As someone who has lived with a graphic designer for the past six years I can appreciate from our endless dinner conversations on the topic that everything: from our homes to our schools; from our bus routes to our political systems  … is designed.  The questions that remains is simply how well and how intentionally.

From a community perspective: how well and how intentionally can our systems be designed in order to create change for people …and then grow and spread this change effectively?

My favourite take away from TACSI is the importance in this work to start with questions rather than solutions.

Some of these questions might look like:

  • What would it mean for this individual/family/community to thrive?
  • What would it look like if this community were more connected?
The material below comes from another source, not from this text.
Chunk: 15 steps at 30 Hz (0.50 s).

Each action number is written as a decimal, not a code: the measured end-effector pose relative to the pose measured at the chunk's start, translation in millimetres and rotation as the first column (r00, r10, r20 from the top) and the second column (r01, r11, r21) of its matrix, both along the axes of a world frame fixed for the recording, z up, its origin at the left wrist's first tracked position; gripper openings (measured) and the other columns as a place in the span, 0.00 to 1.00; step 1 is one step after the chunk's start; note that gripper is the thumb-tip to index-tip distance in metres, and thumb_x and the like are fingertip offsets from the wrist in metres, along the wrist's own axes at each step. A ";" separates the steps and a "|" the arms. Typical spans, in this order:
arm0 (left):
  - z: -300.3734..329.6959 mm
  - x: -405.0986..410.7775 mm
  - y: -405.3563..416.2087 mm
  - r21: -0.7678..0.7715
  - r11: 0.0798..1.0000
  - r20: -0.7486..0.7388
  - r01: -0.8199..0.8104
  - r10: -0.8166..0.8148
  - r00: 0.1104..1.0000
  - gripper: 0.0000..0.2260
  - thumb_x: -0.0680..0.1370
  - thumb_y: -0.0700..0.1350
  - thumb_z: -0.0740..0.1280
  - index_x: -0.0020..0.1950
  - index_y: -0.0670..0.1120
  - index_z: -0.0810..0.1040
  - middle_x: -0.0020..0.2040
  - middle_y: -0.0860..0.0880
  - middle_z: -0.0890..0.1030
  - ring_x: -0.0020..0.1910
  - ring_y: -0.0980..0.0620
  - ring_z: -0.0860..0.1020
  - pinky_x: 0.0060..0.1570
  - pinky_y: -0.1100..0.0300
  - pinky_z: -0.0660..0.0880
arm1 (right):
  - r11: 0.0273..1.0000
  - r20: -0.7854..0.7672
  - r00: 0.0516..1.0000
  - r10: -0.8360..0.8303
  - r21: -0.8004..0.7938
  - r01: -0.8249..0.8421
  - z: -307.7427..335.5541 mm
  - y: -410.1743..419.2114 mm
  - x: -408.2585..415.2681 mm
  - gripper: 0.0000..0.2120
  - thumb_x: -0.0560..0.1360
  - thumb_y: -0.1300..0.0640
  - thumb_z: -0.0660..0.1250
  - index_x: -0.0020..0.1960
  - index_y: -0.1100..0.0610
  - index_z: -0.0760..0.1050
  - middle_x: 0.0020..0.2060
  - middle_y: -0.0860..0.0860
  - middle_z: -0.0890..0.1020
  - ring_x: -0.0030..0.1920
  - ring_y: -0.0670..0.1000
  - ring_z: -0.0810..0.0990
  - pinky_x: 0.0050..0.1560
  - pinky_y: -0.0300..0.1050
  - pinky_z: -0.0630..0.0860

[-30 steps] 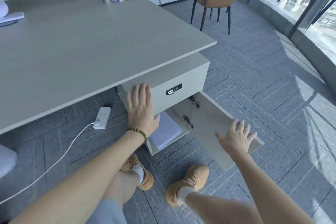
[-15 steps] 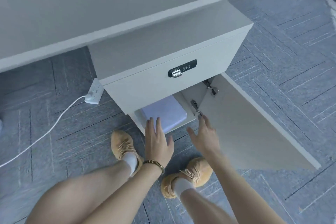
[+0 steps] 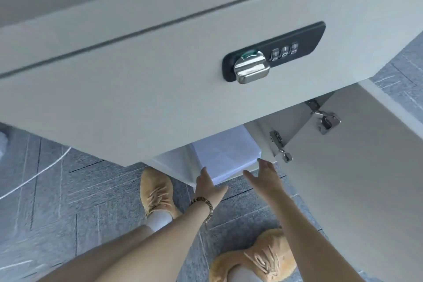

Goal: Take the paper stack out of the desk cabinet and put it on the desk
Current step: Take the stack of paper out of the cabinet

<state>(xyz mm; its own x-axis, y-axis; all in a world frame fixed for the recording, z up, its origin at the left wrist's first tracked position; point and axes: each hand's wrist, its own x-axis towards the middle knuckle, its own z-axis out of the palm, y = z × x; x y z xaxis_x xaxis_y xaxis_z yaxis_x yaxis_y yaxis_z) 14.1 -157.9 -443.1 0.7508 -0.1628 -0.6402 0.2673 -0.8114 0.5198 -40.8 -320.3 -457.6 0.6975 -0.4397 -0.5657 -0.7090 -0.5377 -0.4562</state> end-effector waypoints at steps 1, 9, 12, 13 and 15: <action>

“Starting with a question avoids pre-supposing a solution before you fully understand the context and the core of the problem. As you learn more from people, and from testing, your question will be refined. Radical solutions start with big questions, more incremental improvements with more tightly defined questions.” (TACSI website)

Starting with questions also communicates a belief that people are indeed experts in their own lives and context.  We know this when we’re working overseas in foreign contexts (ethnography) but some how we seem to forget this when we’re working in our own communities. People “can provide surprising insights into problems that can serve as the launch pad for new solutions.” (TACSI website)

These questions, and the people and groups we ask them of, act a launching pad.  They are not the end product but, as with anything creative, we must test our questions, our hunches.  We must test them to expose our own prejudicious; the limits of our theories; and the outliers of those we have questioned.  We must test them in order to let some of them fail.

I’ve said it before: Failure is hugely important in community development so long as we do it well!  As long as we manage expectations and use our failures to advance positive ideas and possibilities.   If we fail early and on a small scale we avoid spreading solutions that don’t work or refining our solutions so that they are more attractive, more cost effective, more culturally appropriate. TACSI calls this prototyping, social work might call it piloting.

Of course this isn’t a static process but one that must be applied and reapplied constantly to our work to ensure continued relevance and community ownership.

(from the TACSI website)

So what questions might you ask WITH your local community?

How might you frame these questions and whom might you ask?